Marc Garneau

Alchimie du feu et du bois
février 2001

par Denise Pelletier

JONQUIERE(DP) - L'exposition «Les années de feu», consacrée aux oeuvres de Marc Garneau, est l'une de celles qu'il faudra voir cette année au CNE. D'autant plus qu'elle est très accessible, puisque plusieurs formes abstraites peuvent aussi être perçues comme des éléments figuratifs qui, associés aux titres, permettront au visiteur de se retrouver en terrain connu.
L'aspect le plus intéressant de ce travail, c'est le dynamisme et la puissance qui se dégagent de chaque oeuvre. On peut littéralement lire, en observant une toile de Marc Garneau, la description du combat dont elle est le résultat. Les traces de la lutte entre le feu et le bois, de la combustion arrêtée (parfois par l'eau ou la neige!) au moment précis où le tout risquait de disparaître, des interventions graphiques, des collages, de l'adjonction d'objets, bref de la gestation de l'oeuvre donnent à chaque composition un impact visuel incomparable.
L'imagerie qui résulte de ce jeu avec la matière évoque des lieux, des situations, des événements et des sentiments perceptibles par tous. «Amalgame I et III» pourraient évoquer des traces de vie animale sur la neige, «Plomb supérieur» un insecte flamboyant, «Lubie» un vaisseau spatial. On peut discerner dans «Translation II» une sorte d'animal de pierre et de bois, dans «Gerçure II» un humain sans visage et dans «Gerçure  III» une tête d'extraterrestre ou encore un coeur gris gravé sur une pierre noire.
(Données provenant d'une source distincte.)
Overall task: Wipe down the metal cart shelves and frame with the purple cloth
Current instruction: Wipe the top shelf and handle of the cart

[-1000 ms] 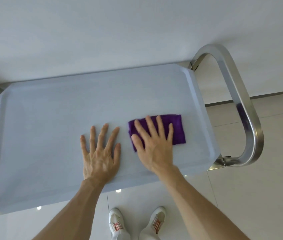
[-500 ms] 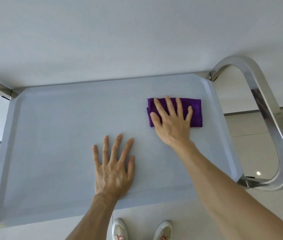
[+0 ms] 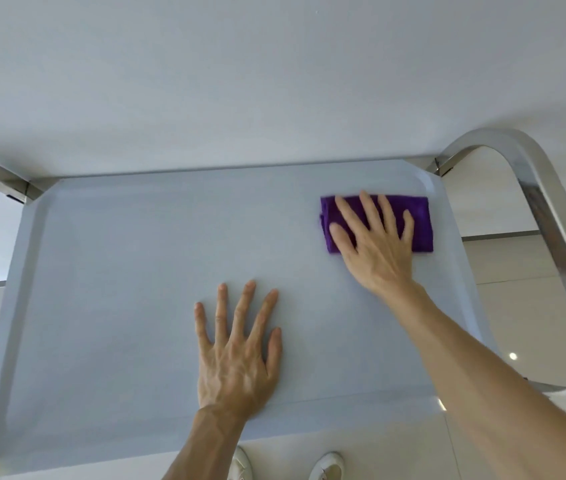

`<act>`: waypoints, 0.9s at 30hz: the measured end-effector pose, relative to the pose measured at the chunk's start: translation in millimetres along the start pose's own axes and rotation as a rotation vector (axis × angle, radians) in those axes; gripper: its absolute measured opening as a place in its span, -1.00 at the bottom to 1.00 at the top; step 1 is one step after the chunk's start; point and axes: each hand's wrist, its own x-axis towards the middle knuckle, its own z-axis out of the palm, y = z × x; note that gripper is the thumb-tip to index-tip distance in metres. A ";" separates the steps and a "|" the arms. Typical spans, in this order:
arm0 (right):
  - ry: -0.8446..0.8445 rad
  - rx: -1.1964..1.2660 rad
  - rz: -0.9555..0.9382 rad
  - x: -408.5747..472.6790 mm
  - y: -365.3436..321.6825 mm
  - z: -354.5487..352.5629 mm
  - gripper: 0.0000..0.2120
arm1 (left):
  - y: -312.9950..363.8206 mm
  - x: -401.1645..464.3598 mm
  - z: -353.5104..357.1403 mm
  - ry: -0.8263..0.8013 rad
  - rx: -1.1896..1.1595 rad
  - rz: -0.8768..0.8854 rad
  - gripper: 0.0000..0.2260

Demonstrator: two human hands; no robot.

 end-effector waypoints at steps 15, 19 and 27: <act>-0.014 -0.009 -0.370 37.6 -82.9 11.9 -0.56 | 1.4 1.4 -0.3 -0.028 0.047 -0.015 -0.51; -0.038 0.019 -0.331 80.1 -59.1 -1.2 -0.56 | -0.1 0.9 2.3 0.003 0.035 -0.005 -0.51; 0.033 0.028 0.117 43.1 49.9 -7.8 -0.53 | 1.3 2.5 1.6 0.006 0.025 -0.004 -0.51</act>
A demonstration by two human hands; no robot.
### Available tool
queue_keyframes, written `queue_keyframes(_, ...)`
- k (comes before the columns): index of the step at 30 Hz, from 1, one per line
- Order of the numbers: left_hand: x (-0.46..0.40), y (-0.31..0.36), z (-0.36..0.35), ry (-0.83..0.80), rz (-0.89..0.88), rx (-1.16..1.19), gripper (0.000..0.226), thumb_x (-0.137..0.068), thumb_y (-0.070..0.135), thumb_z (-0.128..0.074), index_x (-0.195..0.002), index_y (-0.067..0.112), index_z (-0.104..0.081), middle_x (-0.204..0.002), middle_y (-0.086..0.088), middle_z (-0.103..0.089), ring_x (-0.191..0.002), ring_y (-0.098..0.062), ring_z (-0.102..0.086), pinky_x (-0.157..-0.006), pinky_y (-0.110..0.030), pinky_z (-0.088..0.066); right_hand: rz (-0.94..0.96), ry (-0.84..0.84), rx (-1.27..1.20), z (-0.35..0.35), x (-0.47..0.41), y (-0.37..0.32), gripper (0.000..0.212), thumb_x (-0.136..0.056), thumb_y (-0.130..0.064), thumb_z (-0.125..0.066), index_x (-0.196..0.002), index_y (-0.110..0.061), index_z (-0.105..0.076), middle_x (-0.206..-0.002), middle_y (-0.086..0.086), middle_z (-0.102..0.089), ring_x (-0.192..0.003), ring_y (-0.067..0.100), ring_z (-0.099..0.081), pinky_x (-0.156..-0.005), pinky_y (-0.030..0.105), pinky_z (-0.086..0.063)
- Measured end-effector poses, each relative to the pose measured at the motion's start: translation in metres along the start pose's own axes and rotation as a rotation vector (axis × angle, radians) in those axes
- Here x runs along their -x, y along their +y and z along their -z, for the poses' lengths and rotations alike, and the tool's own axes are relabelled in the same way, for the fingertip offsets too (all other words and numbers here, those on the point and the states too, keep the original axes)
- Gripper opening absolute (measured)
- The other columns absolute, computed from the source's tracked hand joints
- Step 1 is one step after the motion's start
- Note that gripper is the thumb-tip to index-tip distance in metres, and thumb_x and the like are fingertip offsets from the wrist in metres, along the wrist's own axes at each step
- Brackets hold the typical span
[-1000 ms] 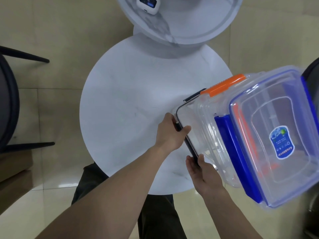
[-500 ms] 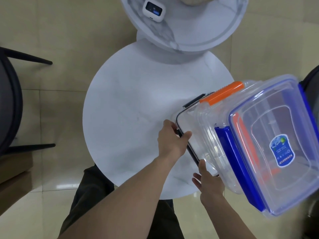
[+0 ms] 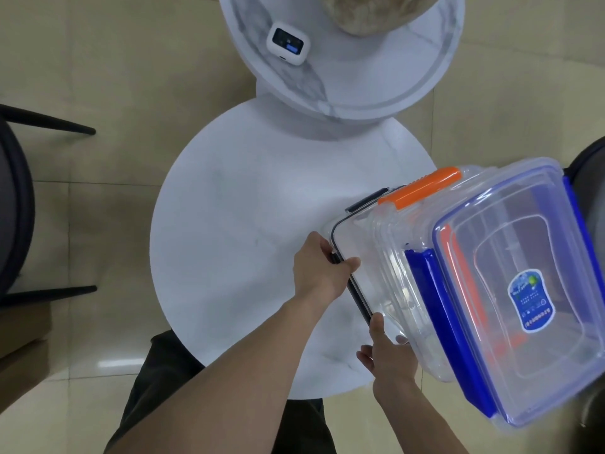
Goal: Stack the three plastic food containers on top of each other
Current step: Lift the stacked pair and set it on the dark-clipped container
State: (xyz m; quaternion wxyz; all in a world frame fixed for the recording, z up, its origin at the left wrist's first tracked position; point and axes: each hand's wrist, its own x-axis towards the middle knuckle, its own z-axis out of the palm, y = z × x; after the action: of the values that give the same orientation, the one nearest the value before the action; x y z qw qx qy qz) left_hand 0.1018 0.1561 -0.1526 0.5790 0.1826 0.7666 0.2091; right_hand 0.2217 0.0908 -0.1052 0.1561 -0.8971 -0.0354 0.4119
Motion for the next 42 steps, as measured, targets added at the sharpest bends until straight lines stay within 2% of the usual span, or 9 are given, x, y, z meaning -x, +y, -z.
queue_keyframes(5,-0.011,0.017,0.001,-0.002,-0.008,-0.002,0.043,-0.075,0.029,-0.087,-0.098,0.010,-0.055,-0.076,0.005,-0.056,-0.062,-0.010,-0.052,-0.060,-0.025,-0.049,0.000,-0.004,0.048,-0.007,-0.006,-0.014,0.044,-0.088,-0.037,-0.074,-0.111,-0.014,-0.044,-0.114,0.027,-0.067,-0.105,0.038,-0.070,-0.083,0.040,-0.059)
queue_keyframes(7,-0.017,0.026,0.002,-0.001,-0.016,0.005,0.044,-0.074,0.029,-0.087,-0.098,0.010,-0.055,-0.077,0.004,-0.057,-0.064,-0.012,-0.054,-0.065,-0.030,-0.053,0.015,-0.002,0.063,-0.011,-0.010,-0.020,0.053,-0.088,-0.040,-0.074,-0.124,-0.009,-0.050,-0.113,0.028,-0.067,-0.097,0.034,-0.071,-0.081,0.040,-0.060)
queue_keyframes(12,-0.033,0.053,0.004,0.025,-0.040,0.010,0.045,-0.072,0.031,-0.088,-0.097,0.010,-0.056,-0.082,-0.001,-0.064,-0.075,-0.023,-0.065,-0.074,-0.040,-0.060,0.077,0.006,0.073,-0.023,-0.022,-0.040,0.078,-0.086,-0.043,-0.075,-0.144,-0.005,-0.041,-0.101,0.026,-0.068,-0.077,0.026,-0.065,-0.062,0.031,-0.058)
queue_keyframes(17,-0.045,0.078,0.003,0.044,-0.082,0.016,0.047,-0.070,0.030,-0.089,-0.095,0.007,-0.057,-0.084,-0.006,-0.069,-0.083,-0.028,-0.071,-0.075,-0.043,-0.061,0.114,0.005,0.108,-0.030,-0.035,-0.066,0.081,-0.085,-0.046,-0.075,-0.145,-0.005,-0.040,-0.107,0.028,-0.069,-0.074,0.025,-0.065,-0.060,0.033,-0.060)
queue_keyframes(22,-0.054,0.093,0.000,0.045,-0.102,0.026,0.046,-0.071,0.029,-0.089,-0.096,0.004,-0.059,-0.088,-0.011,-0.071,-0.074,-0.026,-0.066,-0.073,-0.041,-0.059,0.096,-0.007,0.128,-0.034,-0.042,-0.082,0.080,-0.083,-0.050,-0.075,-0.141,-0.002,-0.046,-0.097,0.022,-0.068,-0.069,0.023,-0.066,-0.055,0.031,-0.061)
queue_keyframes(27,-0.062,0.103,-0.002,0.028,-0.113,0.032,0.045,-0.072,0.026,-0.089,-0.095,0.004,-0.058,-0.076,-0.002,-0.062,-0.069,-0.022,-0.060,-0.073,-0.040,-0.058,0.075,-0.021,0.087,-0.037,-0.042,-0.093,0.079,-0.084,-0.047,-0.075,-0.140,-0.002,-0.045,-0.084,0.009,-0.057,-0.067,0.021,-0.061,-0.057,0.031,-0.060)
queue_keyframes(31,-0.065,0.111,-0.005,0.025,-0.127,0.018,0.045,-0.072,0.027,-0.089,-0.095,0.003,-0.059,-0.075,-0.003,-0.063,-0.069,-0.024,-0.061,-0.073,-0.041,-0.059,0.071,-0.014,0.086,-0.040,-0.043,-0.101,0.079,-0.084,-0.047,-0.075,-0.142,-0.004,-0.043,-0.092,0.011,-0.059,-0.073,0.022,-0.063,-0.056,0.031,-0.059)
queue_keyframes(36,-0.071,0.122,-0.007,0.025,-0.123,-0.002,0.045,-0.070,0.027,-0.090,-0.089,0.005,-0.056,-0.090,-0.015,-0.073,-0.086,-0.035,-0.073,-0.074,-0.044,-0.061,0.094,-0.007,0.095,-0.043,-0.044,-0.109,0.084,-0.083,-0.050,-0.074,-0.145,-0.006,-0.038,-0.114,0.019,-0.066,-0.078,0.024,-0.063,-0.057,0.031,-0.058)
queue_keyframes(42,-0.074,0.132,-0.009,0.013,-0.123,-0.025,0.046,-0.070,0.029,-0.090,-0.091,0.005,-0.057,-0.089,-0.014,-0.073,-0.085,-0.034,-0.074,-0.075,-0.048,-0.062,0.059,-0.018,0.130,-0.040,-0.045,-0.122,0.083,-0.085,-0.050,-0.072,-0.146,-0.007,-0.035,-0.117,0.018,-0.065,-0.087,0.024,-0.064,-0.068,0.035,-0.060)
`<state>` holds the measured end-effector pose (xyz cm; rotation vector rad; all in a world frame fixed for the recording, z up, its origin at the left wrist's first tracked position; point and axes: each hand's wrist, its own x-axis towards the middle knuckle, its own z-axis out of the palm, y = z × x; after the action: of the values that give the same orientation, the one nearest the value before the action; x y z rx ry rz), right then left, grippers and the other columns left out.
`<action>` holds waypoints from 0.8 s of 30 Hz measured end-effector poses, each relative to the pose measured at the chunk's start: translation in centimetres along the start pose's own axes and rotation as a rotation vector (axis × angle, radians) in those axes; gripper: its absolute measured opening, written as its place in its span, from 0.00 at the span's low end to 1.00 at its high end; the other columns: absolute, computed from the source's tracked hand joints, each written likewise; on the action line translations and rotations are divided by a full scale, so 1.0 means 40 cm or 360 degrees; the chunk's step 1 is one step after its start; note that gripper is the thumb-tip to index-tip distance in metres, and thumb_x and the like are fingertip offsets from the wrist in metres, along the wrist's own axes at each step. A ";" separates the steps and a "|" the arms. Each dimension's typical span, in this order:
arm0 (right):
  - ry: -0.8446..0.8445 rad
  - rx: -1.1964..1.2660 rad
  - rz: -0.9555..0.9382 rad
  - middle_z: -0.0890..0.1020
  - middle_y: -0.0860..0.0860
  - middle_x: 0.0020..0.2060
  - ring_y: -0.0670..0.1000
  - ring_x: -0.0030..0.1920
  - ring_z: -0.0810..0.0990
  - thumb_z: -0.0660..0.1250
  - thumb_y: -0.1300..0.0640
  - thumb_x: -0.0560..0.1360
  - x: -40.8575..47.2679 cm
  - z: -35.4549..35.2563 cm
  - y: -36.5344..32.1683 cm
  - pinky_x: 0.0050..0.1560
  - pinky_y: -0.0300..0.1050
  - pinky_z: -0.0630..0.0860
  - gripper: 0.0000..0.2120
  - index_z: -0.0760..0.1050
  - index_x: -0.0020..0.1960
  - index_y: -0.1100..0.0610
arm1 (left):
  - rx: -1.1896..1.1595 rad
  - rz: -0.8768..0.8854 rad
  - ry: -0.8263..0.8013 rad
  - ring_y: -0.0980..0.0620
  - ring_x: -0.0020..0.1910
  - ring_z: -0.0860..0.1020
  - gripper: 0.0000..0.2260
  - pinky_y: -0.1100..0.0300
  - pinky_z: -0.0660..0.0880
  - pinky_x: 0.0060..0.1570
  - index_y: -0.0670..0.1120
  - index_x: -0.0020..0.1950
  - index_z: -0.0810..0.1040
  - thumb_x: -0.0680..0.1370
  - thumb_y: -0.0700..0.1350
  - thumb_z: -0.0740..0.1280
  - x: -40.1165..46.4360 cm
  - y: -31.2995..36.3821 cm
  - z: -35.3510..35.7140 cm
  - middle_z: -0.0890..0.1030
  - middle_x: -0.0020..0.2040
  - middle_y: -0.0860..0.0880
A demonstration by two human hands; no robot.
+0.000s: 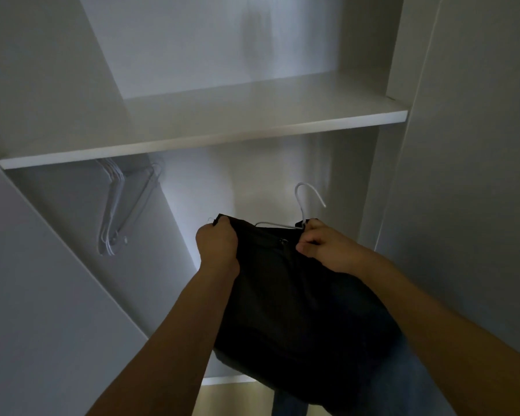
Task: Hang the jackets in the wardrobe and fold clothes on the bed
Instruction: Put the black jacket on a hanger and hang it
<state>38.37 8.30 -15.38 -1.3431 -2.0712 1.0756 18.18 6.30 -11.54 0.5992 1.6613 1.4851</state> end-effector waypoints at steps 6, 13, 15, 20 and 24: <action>0.0065 0.0081 -0.0084 0.68 0.46 0.45 0.40 0.44 0.72 0.64 0.56 0.79 0.005 -0.013 -0.039 0.49 0.27 0.65 0.10 0.78 0.42 0.58 | 0.1409 0.1551 0.0053 0.43 0.57 0.73 0.19 0.48 0.68 0.61 0.40 0.60 0.72 0.70 0.38 0.67 -0.001 -0.021 -0.043 0.76 0.55 0.42; 0.0192 0.0203 -0.0080 0.71 0.50 0.46 0.46 0.47 0.74 0.65 0.58 0.79 0.010 -0.041 -0.044 0.53 0.29 0.67 0.13 0.78 0.35 0.55 | 0.1673 0.1267 -0.1143 0.47 0.41 0.77 0.07 0.47 0.75 0.49 0.41 0.51 0.75 0.79 0.41 0.59 0.005 -0.068 -0.006 0.79 0.42 0.44; 0.0193 0.0112 -0.0105 0.73 0.48 0.42 0.40 0.42 0.75 0.66 0.57 0.78 0.008 -0.055 -0.032 0.46 0.24 0.68 0.12 0.79 0.36 0.56 | 0.1656 0.1133 -0.1230 0.47 0.44 0.78 0.09 0.50 0.76 0.47 0.43 0.54 0.76 0.80 0.43 0.58 0.014 -0.059 -0.005 0.80 0.46 0.47; 0.0973 0.0260 0.0166 0.82 0.54 0.43 0.49 0.46 0.79 0.61 0.72 0.74 0.065 -0.105 0.066 0.50 0.39 0.72 0.15 0.78 0.39 0.54 | 0.2559 0.0681 -0.1317 0.55 0.53 0.72 0.22 0.60 0.66 0.54 0.52 0.61 0.77 0.78 0.65 0.57 0.086 0.008 -0.079 0.75 0.56 0.55; 0.1155 0.0185 0.0259 0.81 0.59 0.48 0.55 0.45 0.79 0.57 0.73 0.73 0.130 -0.087 0.102 0.50 0.42 0.77 0.18 0.79 0.44 0.55 | 0.2526 0.0860 -0.1258 0.53 0.48 0.74 0.10 0.61 0.67 0.48 0.48 0.50 0.79 0.82 0.51 0.60 0.120 -0.043 -0.127 0.78 0.50 0.51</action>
<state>40.89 15.20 -16.78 -1.5618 -1.3677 0.6131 11.63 6.79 -14.54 2.2017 1.7202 -0.2387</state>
Finalement, chez Marc Garneau, l'imagerie, la matière et le geste se combinent pour parler au visiteur de disparition, de naissance, d'imaginaire, de rites. De la vie et de la mort en somme. Sans oublier la beauté fulgurante de certaines oeuvres, comme «Disjonction», «Tumulus II», «In memoriam XIII» et «Le passage».
Rencontre
L'exposition, qui comprend 46 pièces, constitue une rétrospective des cinq dernières années de travail de Marc Garneau, pendant lesquelles il a, littéralement, joué avec le feu. Rencontré sur les lieux quelques minutes avant le vernissage, l'artiste nous expliquait que, travaillant jusque-là le bois, le métal, le collage, les techniques mixtes, il a eu un jour l'idée de brûler au fer rouge une portion de la surface de bois sur laquelle il travaillait et d'intégrer le résultat à sa création.
Il a alors décidé de pousser le plus loin possible l'exploration du feu. Les circonstances s'y prêtaient puisqu'il venait, à la faveur d'un déménagement à la campagne, de prendre possession d'un grand atelier où il pouvait travailler aussi bien à l'extérieur qu'à l'intérieur.
Tel un alchimiste, il a tout appris des techniques du feu, mitraillant les surfaces de contreplaqué au lance-flammes, ou marquant de fines brûlures du papier marouflé. Sans négliger les autres matériaux, tels acrylique, cendre, gomme laque, fusain, graphite, vernis et cire, avec lesquels il effectuait des interventions. Sans jamais perdre de vue les principes qu'il avait adoptés: travail en deux dimensions, non-répétition des motifs ou des techniques, ouverture à ce qui se passe lors de la préparation, expérience évolutive. L'aspect très physique, et même dangereux de ce travail devenait une sorte de rituel d'où naissait la réflexion, où se décidaient les interventions, les gestes, les couleurs, les titres des oeuvres.
Il a ensuite, avec l'aide du commissaire Laurier Lacroix, monté cette exposition rétrospective, qui a été présentée en Montérégie l'automne dernier, et qui, après le CNE, sera présentée à St-Jérôme en mai et juin, et éventuellement dans d'autres galeries.
Originaire de Thetford-Mines et vivant maintenant à Montréal, Marc Garneau a, disait-il, des liens privilégiés avec le Saguenay-Lac-Saint-Jean. Non seulement il a remporté le Grand prix de la Biennale du Dessin, de l'estampe et du papier-matière du Québec, à Alma en 1997, mais il a participé à chacune des cinq éditions de la Biennale. De plus, il a présenté sa première exposition solo à Chicoutimi, à la Galerie Espace Virtuel, en 1985.
Depuis, il a réalisé plus de 30 expositions individuelles, au Québec et en Europe, et participé à près d'une centaine d'expositions de groupe. Ses oeuvres font partie des collections des principaux musées canadiens et de plusieurs grandes entreprises.